▶ **Action item**: Your task is to copy every line below that contains the word "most".

[Start of Attachment]

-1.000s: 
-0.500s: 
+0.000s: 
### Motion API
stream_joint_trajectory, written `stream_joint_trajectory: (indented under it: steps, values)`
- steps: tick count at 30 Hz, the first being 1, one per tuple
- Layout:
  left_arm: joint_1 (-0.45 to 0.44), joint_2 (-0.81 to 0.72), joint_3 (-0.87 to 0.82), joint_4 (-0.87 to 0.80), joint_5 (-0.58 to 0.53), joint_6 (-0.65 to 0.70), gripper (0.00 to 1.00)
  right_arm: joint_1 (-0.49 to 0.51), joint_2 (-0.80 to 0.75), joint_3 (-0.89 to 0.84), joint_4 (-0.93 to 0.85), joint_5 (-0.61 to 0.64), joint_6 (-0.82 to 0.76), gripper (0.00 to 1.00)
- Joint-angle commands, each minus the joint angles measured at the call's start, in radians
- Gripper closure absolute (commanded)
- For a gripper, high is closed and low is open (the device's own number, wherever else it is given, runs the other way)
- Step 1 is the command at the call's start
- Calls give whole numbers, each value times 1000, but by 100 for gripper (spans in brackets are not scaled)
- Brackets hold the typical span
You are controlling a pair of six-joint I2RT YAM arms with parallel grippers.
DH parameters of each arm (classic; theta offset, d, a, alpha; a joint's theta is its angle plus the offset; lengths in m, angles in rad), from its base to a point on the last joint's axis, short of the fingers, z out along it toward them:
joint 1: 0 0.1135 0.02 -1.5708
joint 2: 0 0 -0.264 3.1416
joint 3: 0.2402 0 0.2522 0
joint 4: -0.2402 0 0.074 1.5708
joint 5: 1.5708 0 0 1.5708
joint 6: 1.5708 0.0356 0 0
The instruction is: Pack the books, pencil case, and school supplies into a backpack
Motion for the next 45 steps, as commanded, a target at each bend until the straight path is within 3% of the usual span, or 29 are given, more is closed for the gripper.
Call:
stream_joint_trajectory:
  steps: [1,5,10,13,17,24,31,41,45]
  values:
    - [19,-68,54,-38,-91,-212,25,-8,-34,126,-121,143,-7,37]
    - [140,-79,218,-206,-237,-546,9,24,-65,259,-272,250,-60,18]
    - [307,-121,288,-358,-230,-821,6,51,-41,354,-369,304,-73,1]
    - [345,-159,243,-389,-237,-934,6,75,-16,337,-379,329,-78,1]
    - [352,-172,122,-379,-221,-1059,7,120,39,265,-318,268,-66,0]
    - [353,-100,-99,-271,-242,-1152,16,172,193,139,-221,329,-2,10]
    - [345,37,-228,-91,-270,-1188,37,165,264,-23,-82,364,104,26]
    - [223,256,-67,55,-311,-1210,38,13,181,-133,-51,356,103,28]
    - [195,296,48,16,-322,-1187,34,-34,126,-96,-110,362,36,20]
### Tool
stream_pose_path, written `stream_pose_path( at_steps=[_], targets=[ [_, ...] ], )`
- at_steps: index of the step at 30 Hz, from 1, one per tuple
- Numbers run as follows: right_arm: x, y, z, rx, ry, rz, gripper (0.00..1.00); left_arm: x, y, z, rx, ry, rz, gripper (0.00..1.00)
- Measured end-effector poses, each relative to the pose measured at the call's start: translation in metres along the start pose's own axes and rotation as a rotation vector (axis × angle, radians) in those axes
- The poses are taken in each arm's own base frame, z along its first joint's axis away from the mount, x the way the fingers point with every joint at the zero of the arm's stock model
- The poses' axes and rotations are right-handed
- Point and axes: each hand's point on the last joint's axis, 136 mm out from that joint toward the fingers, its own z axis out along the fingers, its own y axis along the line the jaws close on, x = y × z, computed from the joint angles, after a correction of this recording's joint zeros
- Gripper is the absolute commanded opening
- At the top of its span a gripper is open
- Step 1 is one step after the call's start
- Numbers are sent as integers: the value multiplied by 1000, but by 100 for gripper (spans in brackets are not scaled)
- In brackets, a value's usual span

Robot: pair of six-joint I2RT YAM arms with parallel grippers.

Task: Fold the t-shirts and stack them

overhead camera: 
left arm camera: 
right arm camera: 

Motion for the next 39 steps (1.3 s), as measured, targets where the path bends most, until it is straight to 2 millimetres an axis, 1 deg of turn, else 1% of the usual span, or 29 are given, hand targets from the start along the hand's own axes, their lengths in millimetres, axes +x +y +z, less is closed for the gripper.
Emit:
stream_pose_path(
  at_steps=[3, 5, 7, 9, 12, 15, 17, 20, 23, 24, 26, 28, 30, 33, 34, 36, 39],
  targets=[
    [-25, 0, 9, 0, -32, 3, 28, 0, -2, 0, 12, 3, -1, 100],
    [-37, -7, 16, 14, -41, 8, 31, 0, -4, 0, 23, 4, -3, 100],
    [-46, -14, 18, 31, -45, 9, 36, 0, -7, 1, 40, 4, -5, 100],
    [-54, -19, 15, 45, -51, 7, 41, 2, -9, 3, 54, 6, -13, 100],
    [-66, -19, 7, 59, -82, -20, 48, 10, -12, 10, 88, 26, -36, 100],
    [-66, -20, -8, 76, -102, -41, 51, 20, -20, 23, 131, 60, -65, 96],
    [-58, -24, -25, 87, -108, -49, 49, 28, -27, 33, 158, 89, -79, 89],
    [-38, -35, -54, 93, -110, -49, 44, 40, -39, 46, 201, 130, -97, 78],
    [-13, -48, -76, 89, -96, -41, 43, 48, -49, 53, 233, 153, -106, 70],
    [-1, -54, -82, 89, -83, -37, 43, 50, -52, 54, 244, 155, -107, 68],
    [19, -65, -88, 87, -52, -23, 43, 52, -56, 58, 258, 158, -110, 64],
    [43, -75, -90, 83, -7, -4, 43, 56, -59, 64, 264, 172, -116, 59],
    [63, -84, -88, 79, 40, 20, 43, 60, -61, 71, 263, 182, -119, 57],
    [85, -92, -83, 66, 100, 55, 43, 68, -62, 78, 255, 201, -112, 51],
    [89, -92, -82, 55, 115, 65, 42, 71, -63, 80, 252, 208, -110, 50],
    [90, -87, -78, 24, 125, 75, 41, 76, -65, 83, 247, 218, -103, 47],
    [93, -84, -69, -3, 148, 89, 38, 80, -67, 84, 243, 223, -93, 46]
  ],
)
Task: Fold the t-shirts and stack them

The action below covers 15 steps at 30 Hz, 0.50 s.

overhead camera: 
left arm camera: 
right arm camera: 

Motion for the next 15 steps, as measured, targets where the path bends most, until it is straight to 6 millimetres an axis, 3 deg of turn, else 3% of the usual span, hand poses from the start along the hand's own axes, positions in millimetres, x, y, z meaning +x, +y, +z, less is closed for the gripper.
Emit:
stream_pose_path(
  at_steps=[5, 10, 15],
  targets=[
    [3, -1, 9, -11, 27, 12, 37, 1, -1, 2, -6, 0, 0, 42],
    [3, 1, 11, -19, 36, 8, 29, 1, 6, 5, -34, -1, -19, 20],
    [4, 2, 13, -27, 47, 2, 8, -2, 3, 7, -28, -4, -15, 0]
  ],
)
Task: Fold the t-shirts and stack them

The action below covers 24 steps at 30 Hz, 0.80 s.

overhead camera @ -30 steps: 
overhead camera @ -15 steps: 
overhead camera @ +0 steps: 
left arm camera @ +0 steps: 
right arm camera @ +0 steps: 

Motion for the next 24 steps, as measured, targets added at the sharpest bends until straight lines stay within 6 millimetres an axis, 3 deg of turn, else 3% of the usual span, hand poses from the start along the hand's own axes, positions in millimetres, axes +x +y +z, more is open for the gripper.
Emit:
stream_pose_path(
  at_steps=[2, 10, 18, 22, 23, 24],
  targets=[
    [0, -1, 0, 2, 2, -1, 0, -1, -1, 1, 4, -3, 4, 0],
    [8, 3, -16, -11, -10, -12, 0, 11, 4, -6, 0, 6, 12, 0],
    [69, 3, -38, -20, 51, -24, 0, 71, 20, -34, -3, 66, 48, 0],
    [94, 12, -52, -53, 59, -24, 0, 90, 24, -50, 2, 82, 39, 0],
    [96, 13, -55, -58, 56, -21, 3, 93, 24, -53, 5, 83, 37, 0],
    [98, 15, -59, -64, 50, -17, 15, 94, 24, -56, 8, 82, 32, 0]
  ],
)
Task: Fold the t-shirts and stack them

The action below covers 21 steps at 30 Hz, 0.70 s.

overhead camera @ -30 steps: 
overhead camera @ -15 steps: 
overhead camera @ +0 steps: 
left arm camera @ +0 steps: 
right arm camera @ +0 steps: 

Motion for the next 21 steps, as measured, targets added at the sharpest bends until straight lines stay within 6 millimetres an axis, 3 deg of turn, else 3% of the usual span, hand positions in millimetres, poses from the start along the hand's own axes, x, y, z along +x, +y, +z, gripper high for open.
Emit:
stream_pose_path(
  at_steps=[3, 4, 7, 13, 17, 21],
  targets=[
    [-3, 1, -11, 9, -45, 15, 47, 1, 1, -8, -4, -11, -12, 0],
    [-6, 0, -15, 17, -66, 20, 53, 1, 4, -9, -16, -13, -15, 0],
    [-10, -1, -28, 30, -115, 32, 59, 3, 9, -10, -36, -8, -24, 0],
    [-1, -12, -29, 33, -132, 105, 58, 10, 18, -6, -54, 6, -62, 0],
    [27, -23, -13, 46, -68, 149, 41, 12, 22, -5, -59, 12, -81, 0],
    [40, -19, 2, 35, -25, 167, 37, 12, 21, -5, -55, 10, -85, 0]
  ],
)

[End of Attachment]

▶ **Answer for the task**:
Motion for the next 39 steps (1.3 s), as measured, targets where the path bends most, until it is straight to 2 millimetres an axis, 1 deg of turn, else 1% of the usual span, or 29 are given, hand targets from the start along the hand's own axes, their lengths in millimetres, axes +x +y +z, less is closed for the gripper.
Motion for the next 15 steps, as measured, targets where the path bends most, until it is straight to 6 millimetres an axis, 3 deg of turn, else 3% of the usual span, hand poses from the start along the hand's own axes, positions in millimetres, x, y, z meaning +x, +y, +z, less is closed for the gripper.

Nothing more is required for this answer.